The new enclosure cost £3.5 million to develop and includes a two-storey building that links with the old orang-utan house and includes three large indoor enclosures. These adjoin two more outdoor enclosures covered with a mesh roof.
The massive steel supports are shaped and clad to resemble trees and there are hanging straps that function as jungle vines. A highway in the sky for apes.
The Realm of the Red Ape represents the zoo's biggest capital project to date. It will aid the breeding programme and its efforts to help wild orang-utans in Borneo by protecting their habitat.
Mike Jordan, curator of birds and mammals, tells me orang-utans are great problem solvers and need to have their intelligence stimulated.
This involves making them work for their food as they would in the wild. It is hidden in different places that change day to day. High level access to the new buildings gives staff the chance to sprinkle food from above, simulating the retrieval of fruit from the jungle canopy.
Temperature and humidity are controlled for the six Sumatran and four Bornean orang-utans in what is presented as a micro-rainforest, with 2,000 plants, birds, small mammals, amphibians, reptiles and insects. Visitors can see it all from the canopy walk.
The Red Ape's realm doesn't depend on moats to keep them in. There is a water feature, but kept small so as not to deprive the apes of space they can use.
"They don't like water," says Mike, "but the four lar gibbons in with them love it. They will climb to the top of the poles outside and stretch upwards towards the falling rain."
Asked about the breeding programme, he says: "Orang-utans give birth every six to seven years. The same in captivity as in the wild. Chester has one of the best breeding records of any zoo in Europe.
"We move the babies on to other approved zoos when they are adolescents. At that age it's part of a natural cycle once they have learned how to survive.
We have a key role to play in telling the public about threats to orang-utans in the wild. We ask them not to have their pictures taken with one on holiday. Stop buying goods containing palm oil and hardwood timber from the vanishing forests."
The Realm of the Red Ape was crowded with visitors when I visited. Humans and animals enjoying the return of the sun after a long absence. People crowded five deep at the windows while the shy orang-utans snuck off to find what privacy they could.
Something in me objected to the human horde cramming the marvellous new building with their rucksacks, push-chairs, their wailing kids and dripping ice cream, the paying customers and visiting journalists.
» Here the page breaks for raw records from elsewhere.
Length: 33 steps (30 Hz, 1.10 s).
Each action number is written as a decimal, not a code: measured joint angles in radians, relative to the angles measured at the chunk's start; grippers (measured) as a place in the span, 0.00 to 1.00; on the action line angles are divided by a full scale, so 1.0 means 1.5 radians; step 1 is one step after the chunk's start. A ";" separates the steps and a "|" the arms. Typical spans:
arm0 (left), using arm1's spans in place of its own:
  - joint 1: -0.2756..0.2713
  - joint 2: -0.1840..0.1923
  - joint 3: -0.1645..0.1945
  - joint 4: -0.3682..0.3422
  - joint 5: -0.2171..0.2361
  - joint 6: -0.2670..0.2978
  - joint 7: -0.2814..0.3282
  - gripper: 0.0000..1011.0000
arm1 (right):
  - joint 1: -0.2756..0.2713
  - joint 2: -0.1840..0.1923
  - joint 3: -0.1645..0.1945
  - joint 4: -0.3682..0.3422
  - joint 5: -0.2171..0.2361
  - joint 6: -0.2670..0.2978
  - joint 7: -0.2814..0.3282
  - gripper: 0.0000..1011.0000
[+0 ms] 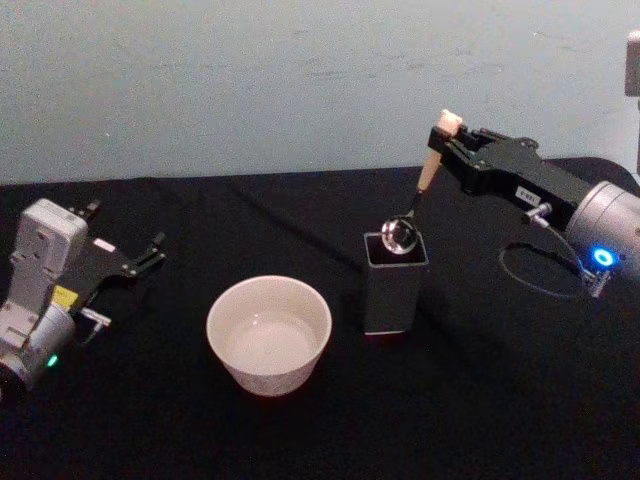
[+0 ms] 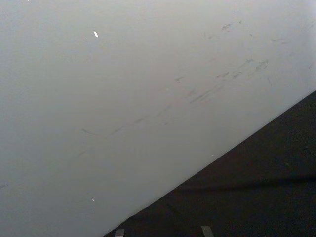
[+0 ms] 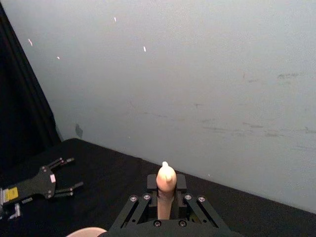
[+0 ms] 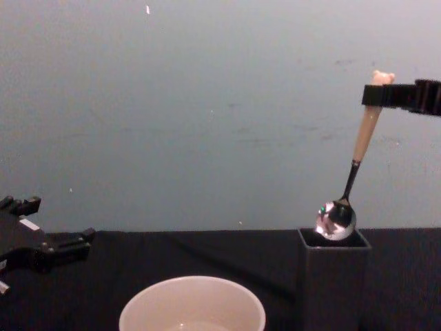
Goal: Pick up the stirring spoon with one hand, stir inside the cup, then place it back in its original position.
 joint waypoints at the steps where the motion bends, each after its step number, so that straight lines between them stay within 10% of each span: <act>1: 0.000 0.000 0.000 0.000 0.000 0.000 0.000 0.99 | 0.000 0.000 0.000 0.000 0.000 0.000 0.000 0.21; 33: 0.000 0.000 0.000 0.000 0.000 0.000 0.000 0.99 | 0.006 -0.042 -0.040 0.080 -0.071 0.020 0.007 0.21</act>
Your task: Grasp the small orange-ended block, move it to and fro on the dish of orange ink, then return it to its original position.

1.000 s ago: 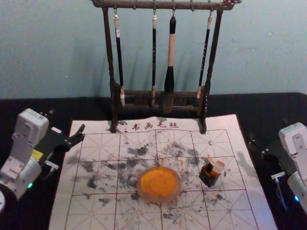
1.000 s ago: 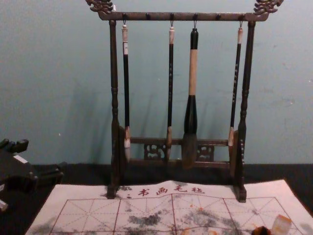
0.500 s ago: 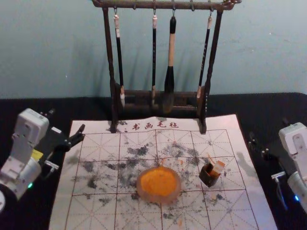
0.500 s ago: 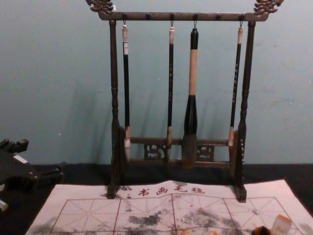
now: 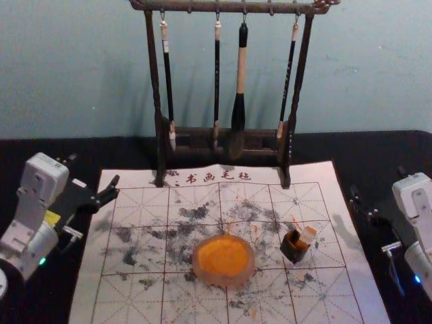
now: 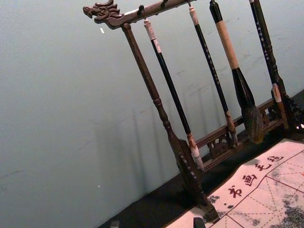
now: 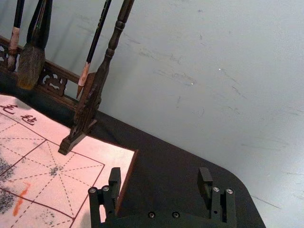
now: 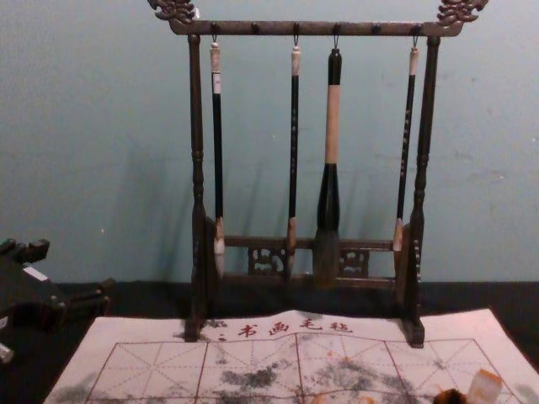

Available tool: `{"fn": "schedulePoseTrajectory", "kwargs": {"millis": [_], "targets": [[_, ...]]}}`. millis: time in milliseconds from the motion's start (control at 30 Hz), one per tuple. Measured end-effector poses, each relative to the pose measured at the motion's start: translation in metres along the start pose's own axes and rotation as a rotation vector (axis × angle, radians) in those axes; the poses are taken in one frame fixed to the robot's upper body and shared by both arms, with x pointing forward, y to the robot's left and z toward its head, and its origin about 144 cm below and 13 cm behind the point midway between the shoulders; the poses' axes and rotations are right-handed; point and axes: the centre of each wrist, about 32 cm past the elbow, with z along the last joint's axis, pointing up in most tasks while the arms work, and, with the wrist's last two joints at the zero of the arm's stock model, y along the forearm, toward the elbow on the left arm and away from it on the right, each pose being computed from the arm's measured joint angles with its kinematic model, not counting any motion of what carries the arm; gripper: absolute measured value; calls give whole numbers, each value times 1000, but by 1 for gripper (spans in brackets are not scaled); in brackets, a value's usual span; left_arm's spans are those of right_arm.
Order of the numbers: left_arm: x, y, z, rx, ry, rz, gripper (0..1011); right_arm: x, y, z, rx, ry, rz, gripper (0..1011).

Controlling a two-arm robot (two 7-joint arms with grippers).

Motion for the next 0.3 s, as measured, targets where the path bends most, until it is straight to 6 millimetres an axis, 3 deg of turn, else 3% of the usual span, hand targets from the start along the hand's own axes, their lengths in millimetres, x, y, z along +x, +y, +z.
{"fn": "schedulePoseTrajectory", "kwargs": {"millis": [300], "targets": [[0, 0, 0, 0, 0, 0, 1001, 0, 0, 0, 0, 0, 0, 1000]]}}
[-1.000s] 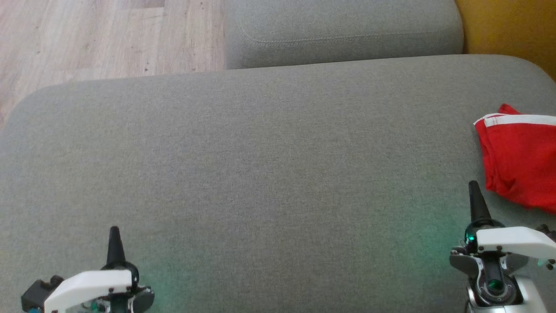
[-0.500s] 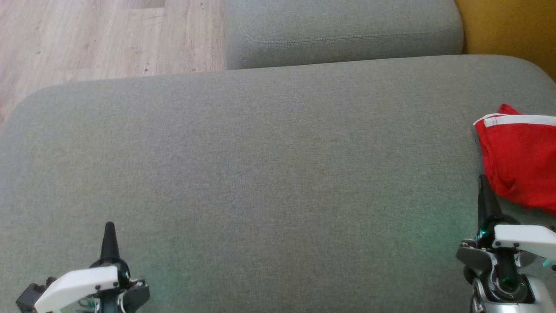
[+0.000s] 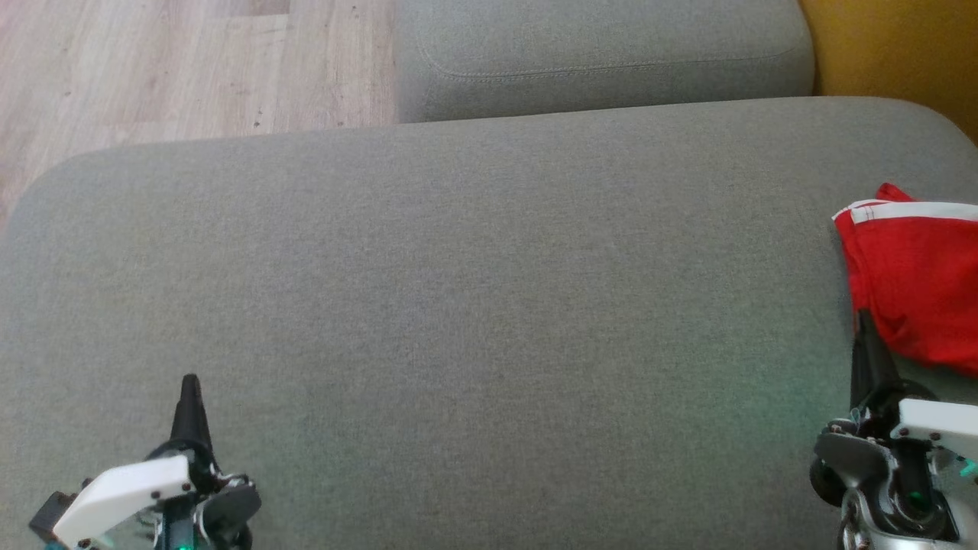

But how could I explain to my lugubrious friend behind the glass that my species, which has connived at his destruction, is also his best chance of survival.
Chester Zoo is home to more than 500 species of animals and has housed orang-utans since the late 1950s. In those days it was a small family business. Now it is big business and one of the best zoos in the world.
It is no long enough to be soft about animals and vaguely interested in their welfare. The zoo has to be a successful business to carry on its invaluable work. And those who truly care need the zoological education to be useful.